5. There is no place where God is not at work. | While there are fields around the globe that are unquestionably white unto harvest, there are also places where God is quietly at work. God loves the nations and wants them to have knowledge of Him. I have met many people in closed or restricted countries (perhaps these should be called creative access countries) who have lived a lifetime without access to the gospel but whom God prepared to receive His message by speaking to them in a dream. Amazing stories like this and others I have heard have convinced me that there is no place in the world where God is not at work.

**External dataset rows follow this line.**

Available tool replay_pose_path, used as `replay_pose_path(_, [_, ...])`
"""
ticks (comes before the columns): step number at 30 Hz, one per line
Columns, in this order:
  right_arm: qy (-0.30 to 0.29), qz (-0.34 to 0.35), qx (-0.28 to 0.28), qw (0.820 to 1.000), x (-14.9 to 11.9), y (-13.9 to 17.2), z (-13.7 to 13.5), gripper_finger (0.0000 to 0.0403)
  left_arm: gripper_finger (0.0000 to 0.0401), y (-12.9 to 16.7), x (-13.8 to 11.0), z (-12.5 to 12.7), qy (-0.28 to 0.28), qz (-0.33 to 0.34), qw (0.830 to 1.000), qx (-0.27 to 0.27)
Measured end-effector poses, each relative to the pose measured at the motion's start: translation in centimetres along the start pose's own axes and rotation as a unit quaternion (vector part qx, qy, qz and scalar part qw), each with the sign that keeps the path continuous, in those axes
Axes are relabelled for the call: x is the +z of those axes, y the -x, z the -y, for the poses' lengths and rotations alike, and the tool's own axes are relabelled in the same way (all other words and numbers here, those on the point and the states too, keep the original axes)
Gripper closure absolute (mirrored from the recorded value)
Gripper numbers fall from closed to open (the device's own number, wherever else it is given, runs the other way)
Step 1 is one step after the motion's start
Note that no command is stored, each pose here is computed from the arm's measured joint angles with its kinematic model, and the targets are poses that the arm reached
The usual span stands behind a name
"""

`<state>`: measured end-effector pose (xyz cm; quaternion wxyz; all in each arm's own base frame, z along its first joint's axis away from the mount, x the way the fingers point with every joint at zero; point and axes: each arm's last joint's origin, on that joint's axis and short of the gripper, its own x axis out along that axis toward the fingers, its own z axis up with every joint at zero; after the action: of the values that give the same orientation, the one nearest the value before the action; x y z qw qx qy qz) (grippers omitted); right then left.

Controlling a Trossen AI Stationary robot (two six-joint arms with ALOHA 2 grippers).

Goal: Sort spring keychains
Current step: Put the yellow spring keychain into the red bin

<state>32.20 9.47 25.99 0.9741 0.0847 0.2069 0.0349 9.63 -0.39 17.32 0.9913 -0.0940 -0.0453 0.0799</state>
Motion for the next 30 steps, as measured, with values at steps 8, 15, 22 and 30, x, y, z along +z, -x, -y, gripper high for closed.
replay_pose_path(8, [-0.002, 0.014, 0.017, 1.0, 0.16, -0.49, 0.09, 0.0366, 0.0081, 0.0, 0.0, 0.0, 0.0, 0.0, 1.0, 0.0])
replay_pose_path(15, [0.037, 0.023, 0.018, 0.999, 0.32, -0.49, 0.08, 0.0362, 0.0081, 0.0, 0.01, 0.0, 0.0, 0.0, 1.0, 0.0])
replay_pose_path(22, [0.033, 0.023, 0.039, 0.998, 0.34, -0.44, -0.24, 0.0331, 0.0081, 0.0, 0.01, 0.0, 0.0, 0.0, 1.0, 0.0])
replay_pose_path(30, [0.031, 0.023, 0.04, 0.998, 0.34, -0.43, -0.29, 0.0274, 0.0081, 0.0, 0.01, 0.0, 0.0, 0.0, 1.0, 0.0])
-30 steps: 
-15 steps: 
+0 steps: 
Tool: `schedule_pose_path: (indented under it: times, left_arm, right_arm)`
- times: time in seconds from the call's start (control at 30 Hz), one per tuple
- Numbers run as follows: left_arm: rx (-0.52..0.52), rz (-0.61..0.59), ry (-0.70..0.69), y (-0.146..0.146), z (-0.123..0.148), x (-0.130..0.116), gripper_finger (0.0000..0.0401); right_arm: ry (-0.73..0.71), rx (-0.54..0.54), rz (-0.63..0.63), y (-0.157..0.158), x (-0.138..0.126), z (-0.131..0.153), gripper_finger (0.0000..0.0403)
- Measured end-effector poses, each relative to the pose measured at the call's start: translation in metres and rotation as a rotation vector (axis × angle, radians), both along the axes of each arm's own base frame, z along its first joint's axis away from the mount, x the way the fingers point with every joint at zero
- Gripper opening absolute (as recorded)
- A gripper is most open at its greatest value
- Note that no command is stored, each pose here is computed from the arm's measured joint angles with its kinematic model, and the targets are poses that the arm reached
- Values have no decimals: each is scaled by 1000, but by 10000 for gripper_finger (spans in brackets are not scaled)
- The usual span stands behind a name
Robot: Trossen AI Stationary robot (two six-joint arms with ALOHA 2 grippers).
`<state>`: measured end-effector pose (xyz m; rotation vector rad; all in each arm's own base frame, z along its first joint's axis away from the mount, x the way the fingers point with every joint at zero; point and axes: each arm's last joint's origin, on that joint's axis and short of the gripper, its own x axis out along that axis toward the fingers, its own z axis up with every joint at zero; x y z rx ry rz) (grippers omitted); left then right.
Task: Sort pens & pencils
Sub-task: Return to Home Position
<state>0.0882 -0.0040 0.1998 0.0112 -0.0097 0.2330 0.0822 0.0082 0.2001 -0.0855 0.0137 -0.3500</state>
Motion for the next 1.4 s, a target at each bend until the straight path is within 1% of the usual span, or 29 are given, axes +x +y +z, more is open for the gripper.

4. There are kind people everywhere. | The evening news can easily lead us to believe that many nations beyond our borders are filled with nothing but angry and violent people. I have in fact met more than a few people on my travels who fall into that category. However, I have also met the kindest people in some of the most dangerous places I have visited — people of all faiths who have extended their hospitality and protection to me. These persons of peace have embraced me with the same spirit with which the Gentile centurion named Cornelius embraced Peter in the book of Acts.
3. National partners make all the difference. | Over the years I have met and worked with numerous national partners who are passionate about the spiritual and physical welfare of their own people. Many of these serve at great risk to their own lives. A handful have lost their lives for the sake of the gospel. The sacrifice of these individuals who have counted the cost or paid the ultimate price for following Christ keeps me sober-minded. I count it a privilege to pray for them, encourage them, and assist them with their efforts to reach their own people.
2. Many in our world are still waiting to hear the good news. | Years ago while in Ukraine, a friend shared the gospel with an elderly woman who had grown up under Communism. The woman embraced the gospel and then asked, “How long have you known about this good news?” Our team member replied, “All of my life.” The old woman then asked, “Then why didn’t you come sooner?” I have heard others ask that same question many times over the years. In April 1901, John R. Mott challenged students at a meeting of the Student Volunteer Movement with these words: “To have a knowledge of Christ is to incur a tremendous responsibility to those that have it not. … What a colossal crime against two-thirds of the human race to withhold this surpassing knowledge.” We must continue to go and we must continue to tell the good news.
1. We must attempt great things for God. | William Carey, the father of the modern missionary movement, said, “Attempt great things for God. Expect great things from God.” We can neither attempt great things nor expect great things unless we have the courage to go beyond the line that defines the farthest we’ve ever been and the most we’ve ever done for God and His purposes. Unless we are willing to put ourselves in a context where we must depend on God, we will never reach our highest potential in Christ nor will we make our greatest contributions to His work. I remain committed to going beyond in order to become and to accomplish all that God has for me.